Stretta sulla movida di Palermo dopo gli ultimi episodi di violenza che si sono registrati in via Isidoro La Lumia in centro dove nella notte tra domenica e lunedì una ragazza è stata ferita alla testa da un colpo di pistola sparato da un ventitreenne residente dell’Albergheria arrestato dai carabinieri qualche ora dopo. Martedì mattina il Comitato provinciale per l’Ordine e la Sicurezza pubblica si è riunita in Prefettura dal prefetto di Palermo, Massimo Mariani dove si è stabilito una regolamentazione più rigida degli orari di apertura dei pubblici esercizi oltre a un potenziamento dei controlli di videosorveglianza nella zona del centro storico.
Movida violenta a Palermo, pronta nuova ordinanza
L’amministrazione comunale è già a lavoro per regolamentare la movida. “Entro il prossimo fine settimana sarà in vigore una nuova ordinanza – annuncia l’assessore alle Attività Produttive Giuliano Forzinetti che insieme al comandante della polizia municipale Angelo Colucciello ha partecipato all’incontro con Confcommercio, Confesercenti e Assoimpresa ad un tavolo aperto -. Abbiamo affrontato con le associazioni di categoria tanti aspetti per cercare di coniugare il lavoro dei titolari dei locali e la sicurezza in città. Si punta sulla limitazione alla vendita dell’alcool oltre una certa ora e nel contrasto agli abusivi”.
Sulla chiusura anticipata dei locali Forzinetti frena: “La questione è ancora sul tavolo. Invece gli esercenti hanno richiesto un maggiore presidio da parte delle forze dell’ordine che per loro rappresenta una garanzia per lo svolgimento del loro lavoro. Comunque tra domani e dopodomani il nuovo provvedimento sarà pronto”.
La 𝐕𝐈 𝐂𝐨𝐦𝐦𝐢𝐬𝐬𝐢𝐨𝐧𝐞 𝐀𝐭𝐭𝐢𝐯𝐢𝐭𝐚̀ 𝐏𝐫𝐨𝐝𝐮𝐭𝐭𝐢𝐯𝐞: “𝐍𝐨 𝐚𝐥𝐥𝐚 𝐜𝐡𝐢𝐮𝐬𝐮𝐫𝐚 𝐚𝐧𝐭𝐢𝐜𝐢𝐩𝐚𝐭𝐚 𝐝𝐞𝐥𝐥𝐞 𝐚𝐭𝐭𝐢𝐯𝐢𝐭𝐚̀ 𝐜𝐨𝐦𝐦𝐞𝐫𝐜𝐢𝐚𝐥𝐢. 𝐋𝐚 𝐬𝐢𝐜𝐮𝐫𝐞𝐳𝐳𝐚 𝐧𝐨𝐧 𝐩𝐮𝐨̀ 𝐠𝐫𝐚𝐯𝐚𝐫𝐞 𝐬𝐮 𝐜𝐡𝐢 𝐥𝐚𝐯𝐨𝐫𝐚”
La VI Commissione Consiliare Attività Produttive del Comune di Palermo esprime forte preoccupazione rispetto all’ipotesi di introduzione di limitazioni agli orari delle attività commerciali e dei pubblici esercizi quale conseguenza degli ultimi episodi di violenza verificatisi nel fine settimana.
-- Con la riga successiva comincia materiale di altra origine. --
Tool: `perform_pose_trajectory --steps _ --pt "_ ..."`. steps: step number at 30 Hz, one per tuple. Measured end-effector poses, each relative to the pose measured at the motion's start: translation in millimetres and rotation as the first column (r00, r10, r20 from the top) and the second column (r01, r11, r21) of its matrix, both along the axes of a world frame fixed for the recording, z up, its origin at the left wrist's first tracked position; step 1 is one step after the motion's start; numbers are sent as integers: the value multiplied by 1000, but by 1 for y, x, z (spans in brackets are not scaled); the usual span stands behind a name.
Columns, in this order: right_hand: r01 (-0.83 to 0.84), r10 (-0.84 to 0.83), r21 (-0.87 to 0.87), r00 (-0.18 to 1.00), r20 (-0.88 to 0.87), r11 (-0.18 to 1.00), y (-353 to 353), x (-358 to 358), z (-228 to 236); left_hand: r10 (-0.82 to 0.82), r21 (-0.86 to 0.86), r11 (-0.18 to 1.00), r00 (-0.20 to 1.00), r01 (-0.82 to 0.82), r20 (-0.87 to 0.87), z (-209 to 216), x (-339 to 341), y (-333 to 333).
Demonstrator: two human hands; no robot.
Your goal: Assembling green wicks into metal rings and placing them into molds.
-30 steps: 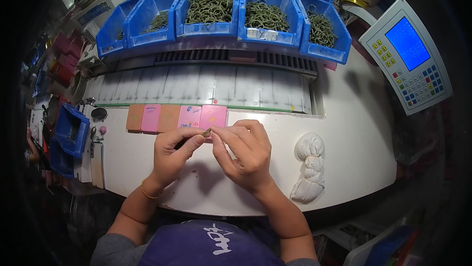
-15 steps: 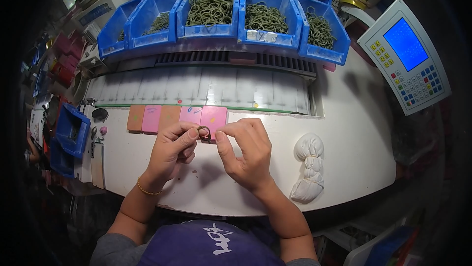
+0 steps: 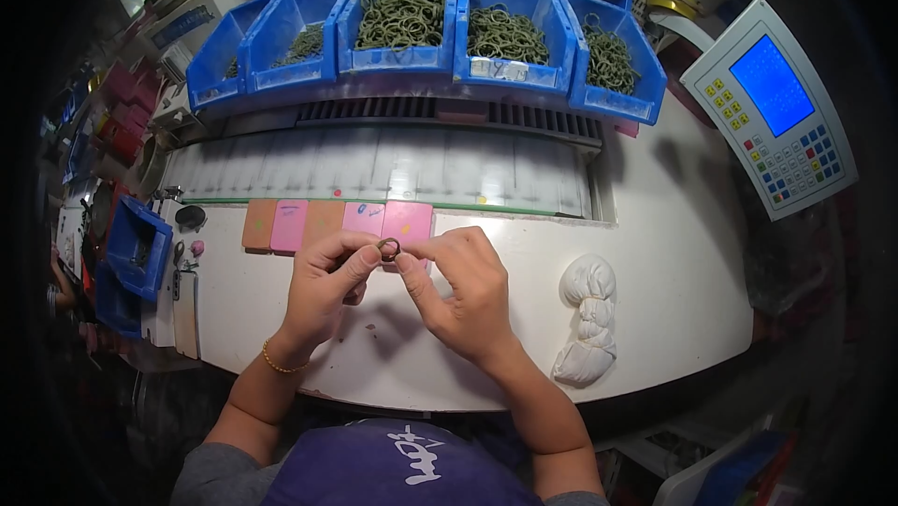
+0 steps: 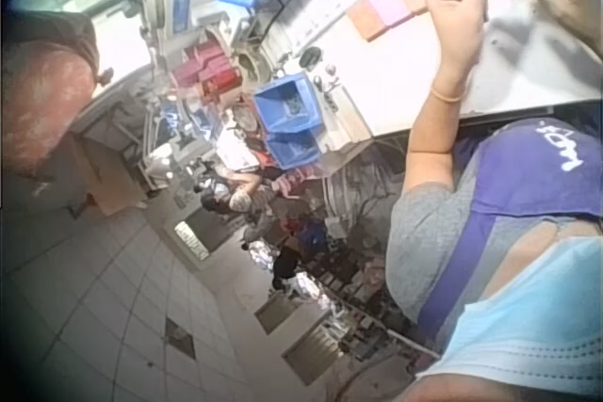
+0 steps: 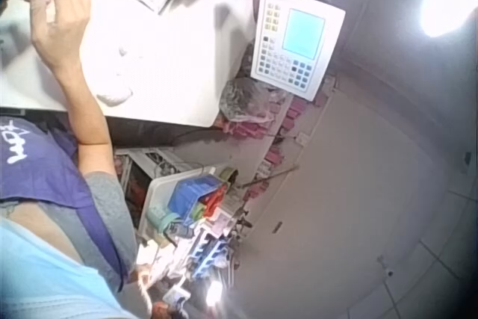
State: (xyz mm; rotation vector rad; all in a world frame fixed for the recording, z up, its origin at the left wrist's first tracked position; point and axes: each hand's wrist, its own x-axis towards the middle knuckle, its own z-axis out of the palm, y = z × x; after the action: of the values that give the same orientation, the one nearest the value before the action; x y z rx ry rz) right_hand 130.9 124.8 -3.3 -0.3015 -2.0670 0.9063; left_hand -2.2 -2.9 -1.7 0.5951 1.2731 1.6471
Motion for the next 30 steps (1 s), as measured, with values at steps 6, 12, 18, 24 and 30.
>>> perform_pose_trajectory --steps 6,12,18,24,30 --pt "-75 58 -99 985 -161 992 2 12 0 140 114 989 815 -92 -562 3 11 2" --pt "-441 351 -215 866 -356 871 0 16 0 166 147 984 780 -95 -604 -2 10 2" --pt "-424 341 -198 874 -347 884 0 14 0 184 165 982 717 -98 -673 -2 11 3" --pt "-412 344 -171 882 -324 895 -1 13 -1 204 185 978 682 -102 -702 0 12 5" --pt "-406 340 -160 882 -327 900 -1 11 -2 209 189 977 657 -102 -725 -1 13 5"
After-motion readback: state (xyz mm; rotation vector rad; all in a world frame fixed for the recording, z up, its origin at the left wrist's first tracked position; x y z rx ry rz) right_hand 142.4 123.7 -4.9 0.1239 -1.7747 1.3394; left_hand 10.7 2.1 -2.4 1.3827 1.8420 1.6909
Pur comprendendo pienamente la necessità di rafforzare le misure di controllo del territorio e di tutela della sicurezza pubblica, riteniamo inaccettabile che il peso di tali criticità venga scaricato sulle attività economiche, sui lavoratori e sugli imprenditori che ogni giorno operano nel rispetto delle regole, garantendo occupazione, presidio sociale e vivibilità urbana. Tale scelta provocherebbe necessariamente licenziamenti.
Non è pensabile che, di fronte a fenomeni criminali che devono essere contrastati con strumenti di prevenzione, controllo e repressione, si scelga di penalizzare chi lavora onestamente e contribuisce alla vita economica della città.
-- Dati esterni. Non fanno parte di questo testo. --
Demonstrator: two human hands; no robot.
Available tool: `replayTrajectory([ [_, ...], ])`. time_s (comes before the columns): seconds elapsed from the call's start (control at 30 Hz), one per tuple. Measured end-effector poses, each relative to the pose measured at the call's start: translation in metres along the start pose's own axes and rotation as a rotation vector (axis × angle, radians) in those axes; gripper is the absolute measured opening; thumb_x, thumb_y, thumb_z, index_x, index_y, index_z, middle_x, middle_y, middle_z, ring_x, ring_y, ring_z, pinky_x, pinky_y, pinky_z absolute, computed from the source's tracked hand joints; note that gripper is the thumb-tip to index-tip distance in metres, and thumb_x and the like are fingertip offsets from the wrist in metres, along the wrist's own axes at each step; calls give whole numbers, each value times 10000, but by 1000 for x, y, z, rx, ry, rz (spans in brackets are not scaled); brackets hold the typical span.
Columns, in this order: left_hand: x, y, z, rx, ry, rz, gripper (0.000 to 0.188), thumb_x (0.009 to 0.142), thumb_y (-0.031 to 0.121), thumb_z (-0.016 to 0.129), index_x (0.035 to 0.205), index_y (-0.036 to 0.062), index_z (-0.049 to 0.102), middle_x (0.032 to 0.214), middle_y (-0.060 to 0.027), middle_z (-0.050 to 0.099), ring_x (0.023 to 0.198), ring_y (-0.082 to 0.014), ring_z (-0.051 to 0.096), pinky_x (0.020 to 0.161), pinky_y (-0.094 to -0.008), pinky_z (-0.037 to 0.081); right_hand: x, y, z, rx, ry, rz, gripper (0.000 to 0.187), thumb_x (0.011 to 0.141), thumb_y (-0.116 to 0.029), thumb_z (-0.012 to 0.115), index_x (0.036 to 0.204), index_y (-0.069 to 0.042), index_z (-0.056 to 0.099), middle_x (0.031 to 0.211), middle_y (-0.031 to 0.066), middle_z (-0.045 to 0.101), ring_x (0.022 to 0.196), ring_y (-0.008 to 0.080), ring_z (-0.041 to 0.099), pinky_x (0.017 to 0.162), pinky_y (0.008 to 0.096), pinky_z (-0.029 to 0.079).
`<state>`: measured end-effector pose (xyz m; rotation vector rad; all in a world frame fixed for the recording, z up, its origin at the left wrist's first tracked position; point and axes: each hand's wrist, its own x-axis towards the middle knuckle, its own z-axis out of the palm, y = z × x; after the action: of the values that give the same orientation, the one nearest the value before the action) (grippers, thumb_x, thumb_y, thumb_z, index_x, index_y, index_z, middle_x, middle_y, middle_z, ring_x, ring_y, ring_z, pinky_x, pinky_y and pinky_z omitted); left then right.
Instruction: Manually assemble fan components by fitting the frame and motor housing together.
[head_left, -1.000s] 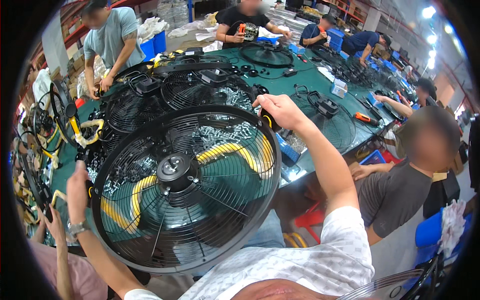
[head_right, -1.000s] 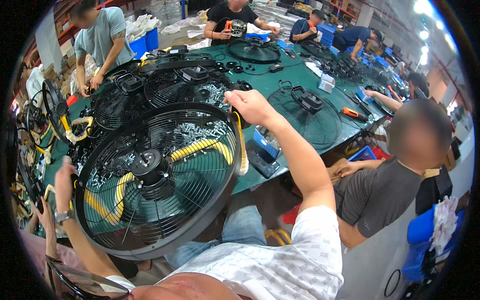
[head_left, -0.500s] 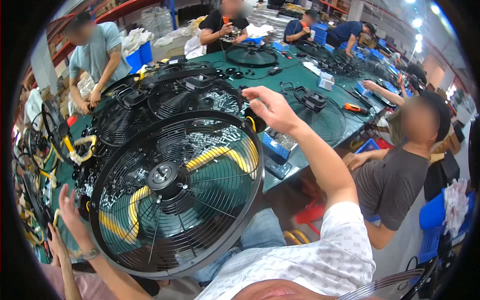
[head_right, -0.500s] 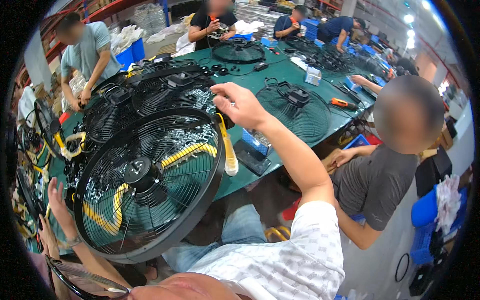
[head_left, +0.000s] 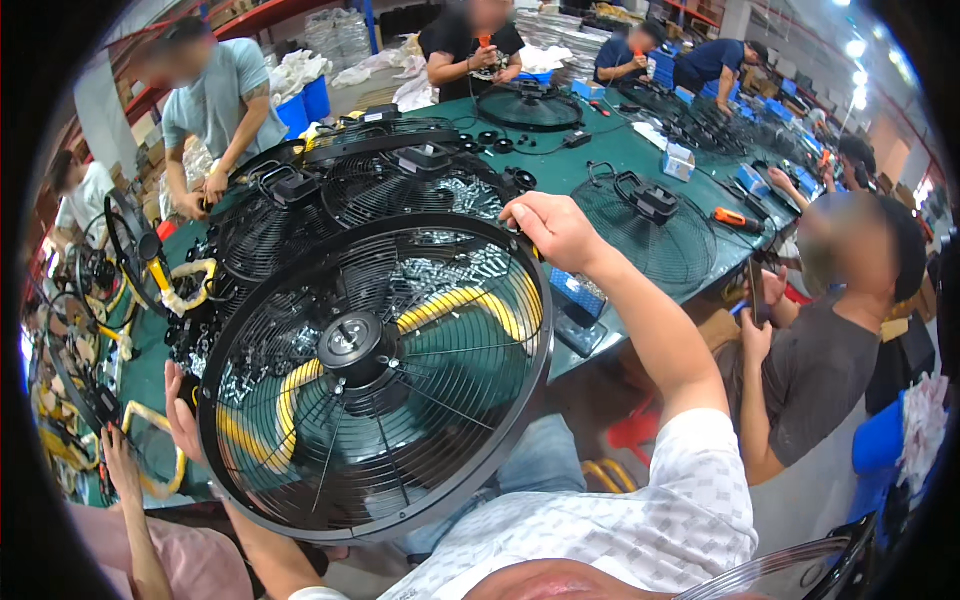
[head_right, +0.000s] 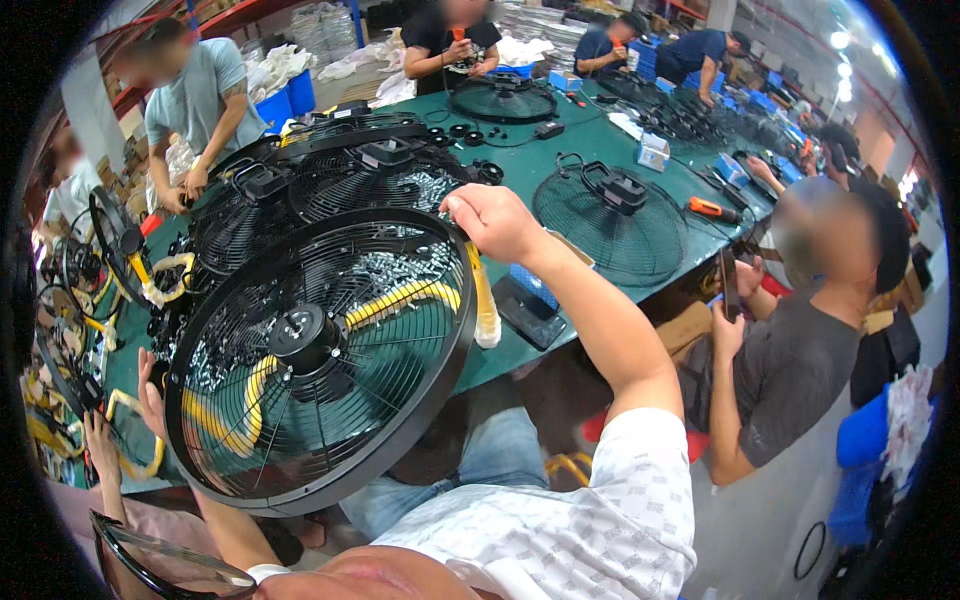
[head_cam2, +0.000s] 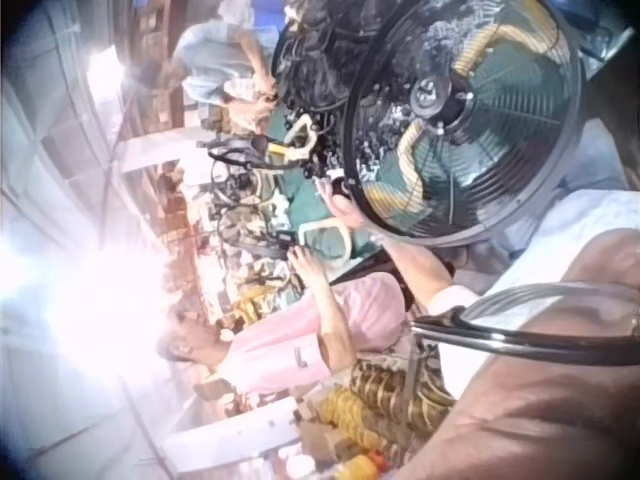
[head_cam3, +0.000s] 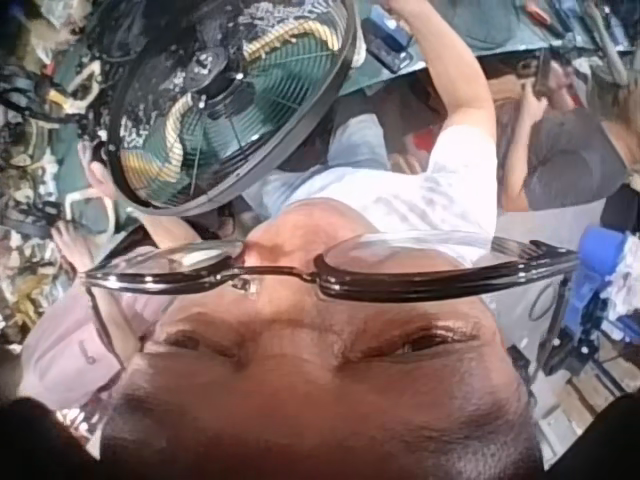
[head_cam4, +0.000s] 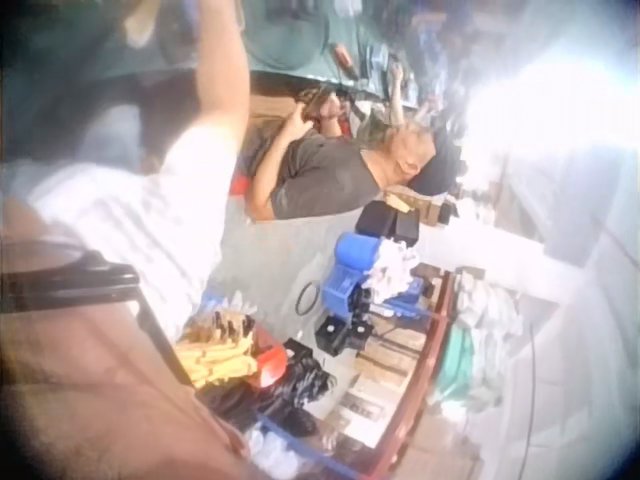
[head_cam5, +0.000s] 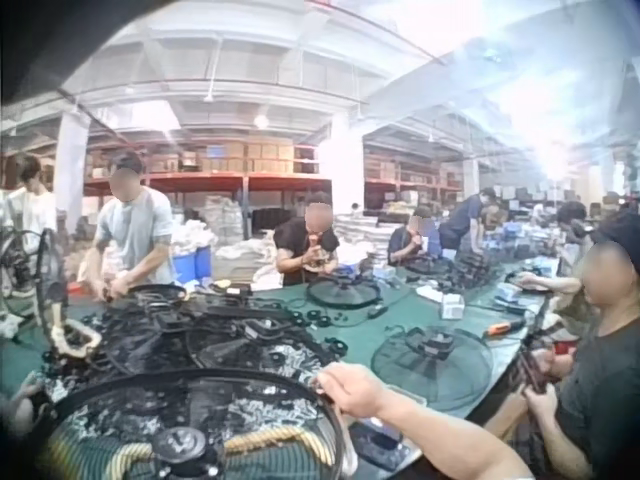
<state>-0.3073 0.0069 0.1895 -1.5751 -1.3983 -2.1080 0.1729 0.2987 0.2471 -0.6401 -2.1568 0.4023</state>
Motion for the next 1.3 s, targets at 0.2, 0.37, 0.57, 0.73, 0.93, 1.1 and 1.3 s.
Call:
replayTrajectory([
  [0.2,69,39,-30,382,-110,-654,459,1003,393,438,1237,37,609,1207,-95,642,1096,-204,605,873,-383,474,-1,-6,5,12,55,11,234,949,-167,512,959,10,666,876,161,677,793,292,660,725,346,515],
  [0.37,50,2,-20,542,-294,-329,586,974,492,450,763,-14,657,677,-97,614,659,-213,550,661,-351,446,1,-13,9,-145,-20,-69,284,981,-173,430,918,26,623,821,129,621,750,221,596,715,323,464],
  [0.57,-7,22,1,227,162,51,257,957,112,450,1097,-5,630,1230,-142,636,1155,-239,592,986,-329,446,-1,-6,10,27,-11,-49,298,1007,-150,407,970,60,615,848,98,616,790,174,569,753,290,448],
  [0.73,39,50,-24,395,-29,-249,291,951,188,499,1069,-30,652,1153,-148,672,1106,-201,614,950,-318,459,-8,3,13,57,25,0,296,1021,-153,398,1007,62,602,865,85,611,798,147,553,765,267,440],
  [0.93,58,30,-16,731,-365,-691,518,962,427,478,813,-40,644,693,-157,636,695,-207,627,687,-342,488,-7,0,14,159,3,75,319,1032,-164,375,1019,64,597,886,79,603,806,138,548,769,263,439],
  [1.1,3,24,-8,363,-15,-87,325,988,223,437,995,-25,649,1128,-149,661,987,-210,628,896,-319,473,-11,-3,16,-21,45,-74,287,1016,-118,377,997,72,590,918,127,619,858,211,588,821,297,448],
  [1.3,40,36,-15,384,-50,-126,271,862,118,528,1075,-1,647,1095,-132,681,956,-218,661,851,-315,502,-14,0,22,40,117,-47,287,1021,-116,375,999,72,591,943,123,620,881,200,587,844,295,447],
])
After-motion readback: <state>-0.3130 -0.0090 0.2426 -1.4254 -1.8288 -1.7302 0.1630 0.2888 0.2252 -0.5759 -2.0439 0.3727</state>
La sicurezza è un diritto dei cittadini, ma anche il lavoro, la libertà d’impresa e la sopravvivenza delle attività produttive rappresentano valori che le istituzioni hanno il dovere di difendere con equilibrio e responsabilità.
Per tali ragioni, la VI Commissione chiede un incontro immediato con il Prefetto di Palermo, dott. Massimo Mariani, al fine di avviare un confronto urgente e costruttivo che coinvolga le istituzioni cittadine, le associazioni di categoria, gli operatori economici e le forze dell’ordine.
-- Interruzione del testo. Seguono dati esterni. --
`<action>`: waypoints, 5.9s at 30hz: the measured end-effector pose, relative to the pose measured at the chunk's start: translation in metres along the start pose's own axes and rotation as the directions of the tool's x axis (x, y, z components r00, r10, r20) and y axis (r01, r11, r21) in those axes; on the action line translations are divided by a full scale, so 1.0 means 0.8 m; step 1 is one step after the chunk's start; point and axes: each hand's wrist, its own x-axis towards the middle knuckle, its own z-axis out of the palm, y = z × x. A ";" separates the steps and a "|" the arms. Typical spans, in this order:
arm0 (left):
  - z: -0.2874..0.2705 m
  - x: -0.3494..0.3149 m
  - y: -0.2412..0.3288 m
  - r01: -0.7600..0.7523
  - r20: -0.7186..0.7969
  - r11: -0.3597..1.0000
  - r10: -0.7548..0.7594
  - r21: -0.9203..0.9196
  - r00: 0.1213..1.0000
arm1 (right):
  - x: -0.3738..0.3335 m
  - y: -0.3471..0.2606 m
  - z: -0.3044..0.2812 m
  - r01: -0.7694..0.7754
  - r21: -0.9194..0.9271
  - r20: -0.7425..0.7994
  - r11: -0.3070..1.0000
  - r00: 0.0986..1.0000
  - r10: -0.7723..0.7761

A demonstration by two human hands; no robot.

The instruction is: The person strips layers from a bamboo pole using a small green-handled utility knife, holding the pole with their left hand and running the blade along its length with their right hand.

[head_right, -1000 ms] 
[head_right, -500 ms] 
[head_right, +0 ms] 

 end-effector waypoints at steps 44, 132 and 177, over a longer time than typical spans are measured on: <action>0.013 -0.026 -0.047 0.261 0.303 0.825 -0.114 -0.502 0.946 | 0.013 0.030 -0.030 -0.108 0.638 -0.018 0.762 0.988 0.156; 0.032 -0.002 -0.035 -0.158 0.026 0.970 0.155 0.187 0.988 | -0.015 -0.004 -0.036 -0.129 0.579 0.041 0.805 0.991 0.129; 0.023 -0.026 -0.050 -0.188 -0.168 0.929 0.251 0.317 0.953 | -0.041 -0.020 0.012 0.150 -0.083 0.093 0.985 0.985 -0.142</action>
La VI Commissione ribadisce la propria disponibilità a collaborare con tutte le istituzioni competenti per individuare strategie efficaci di controllo del territorio, potenziamento della videosorveglianza, contrasto alla criminalità e presidio delle aree sensibili, nel rispetto del diritto al lavoro e della libertà economica”.